__Action item__
The answer should consist of each line below that contains the word "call".

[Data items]
———
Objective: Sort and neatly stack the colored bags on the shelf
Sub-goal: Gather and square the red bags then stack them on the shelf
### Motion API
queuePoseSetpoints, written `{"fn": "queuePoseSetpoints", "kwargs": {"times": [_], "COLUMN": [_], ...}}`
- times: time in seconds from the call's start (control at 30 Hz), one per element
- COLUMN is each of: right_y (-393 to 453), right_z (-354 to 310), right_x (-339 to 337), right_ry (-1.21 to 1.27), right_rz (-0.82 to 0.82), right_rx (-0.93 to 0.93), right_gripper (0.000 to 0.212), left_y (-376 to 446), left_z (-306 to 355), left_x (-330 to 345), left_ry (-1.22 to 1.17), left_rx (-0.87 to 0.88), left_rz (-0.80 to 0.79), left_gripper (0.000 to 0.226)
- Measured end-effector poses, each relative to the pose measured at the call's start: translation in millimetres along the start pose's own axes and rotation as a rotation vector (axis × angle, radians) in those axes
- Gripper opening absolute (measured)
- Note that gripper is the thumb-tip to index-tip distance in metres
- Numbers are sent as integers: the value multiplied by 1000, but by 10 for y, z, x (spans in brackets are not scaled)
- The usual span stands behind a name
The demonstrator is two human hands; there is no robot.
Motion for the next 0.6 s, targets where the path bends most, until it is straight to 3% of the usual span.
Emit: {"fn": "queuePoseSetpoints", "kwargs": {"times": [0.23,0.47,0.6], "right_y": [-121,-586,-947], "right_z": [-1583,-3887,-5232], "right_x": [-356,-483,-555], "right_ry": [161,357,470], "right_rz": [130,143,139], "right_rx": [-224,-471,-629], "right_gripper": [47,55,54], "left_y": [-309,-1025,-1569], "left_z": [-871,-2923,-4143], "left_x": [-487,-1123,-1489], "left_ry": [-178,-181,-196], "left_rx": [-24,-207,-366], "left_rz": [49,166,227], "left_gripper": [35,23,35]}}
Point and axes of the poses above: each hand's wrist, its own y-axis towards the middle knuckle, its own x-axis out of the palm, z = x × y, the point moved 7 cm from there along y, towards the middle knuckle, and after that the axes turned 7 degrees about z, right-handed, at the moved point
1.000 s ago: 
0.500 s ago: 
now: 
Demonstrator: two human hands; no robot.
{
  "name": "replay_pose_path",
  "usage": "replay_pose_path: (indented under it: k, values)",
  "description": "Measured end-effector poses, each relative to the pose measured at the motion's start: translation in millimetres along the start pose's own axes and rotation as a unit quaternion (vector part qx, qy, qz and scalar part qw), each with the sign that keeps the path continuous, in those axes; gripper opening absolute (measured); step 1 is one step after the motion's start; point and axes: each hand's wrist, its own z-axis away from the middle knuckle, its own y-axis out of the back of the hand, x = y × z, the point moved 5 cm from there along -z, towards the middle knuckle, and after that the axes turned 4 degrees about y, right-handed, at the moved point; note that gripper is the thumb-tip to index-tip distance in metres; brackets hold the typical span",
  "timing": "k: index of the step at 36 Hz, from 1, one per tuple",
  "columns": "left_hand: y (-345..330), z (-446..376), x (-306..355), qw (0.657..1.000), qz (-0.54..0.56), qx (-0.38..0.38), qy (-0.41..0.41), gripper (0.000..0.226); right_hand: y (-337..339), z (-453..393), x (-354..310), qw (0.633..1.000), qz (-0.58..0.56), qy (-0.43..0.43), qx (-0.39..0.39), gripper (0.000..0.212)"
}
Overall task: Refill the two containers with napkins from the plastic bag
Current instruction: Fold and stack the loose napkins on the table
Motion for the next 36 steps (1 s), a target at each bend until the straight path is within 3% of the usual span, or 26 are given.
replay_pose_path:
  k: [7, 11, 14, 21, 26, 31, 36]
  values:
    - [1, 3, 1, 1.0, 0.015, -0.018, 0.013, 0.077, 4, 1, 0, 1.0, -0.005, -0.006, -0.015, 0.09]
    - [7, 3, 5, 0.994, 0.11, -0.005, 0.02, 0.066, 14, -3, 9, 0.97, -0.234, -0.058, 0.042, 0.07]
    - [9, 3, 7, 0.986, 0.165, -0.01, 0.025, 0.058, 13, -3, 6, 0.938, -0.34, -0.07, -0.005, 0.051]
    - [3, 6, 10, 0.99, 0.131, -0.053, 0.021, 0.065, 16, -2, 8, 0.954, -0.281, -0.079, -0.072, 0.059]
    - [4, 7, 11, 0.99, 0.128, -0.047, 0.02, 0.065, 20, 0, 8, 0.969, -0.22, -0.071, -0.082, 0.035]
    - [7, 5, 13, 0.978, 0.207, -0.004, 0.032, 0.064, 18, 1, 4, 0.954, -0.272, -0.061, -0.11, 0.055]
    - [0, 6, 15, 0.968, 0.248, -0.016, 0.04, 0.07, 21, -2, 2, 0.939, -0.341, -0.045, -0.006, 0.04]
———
__Task result__
- times: time in seconds from the call's start (control at 30 Hz), one per element
- Measured end-effector poses, each relative to the pose measured at the call's start: translation in millimetres along the start pose's own axes and rotation as a rotation vector (axis × angle, radians) in those axes

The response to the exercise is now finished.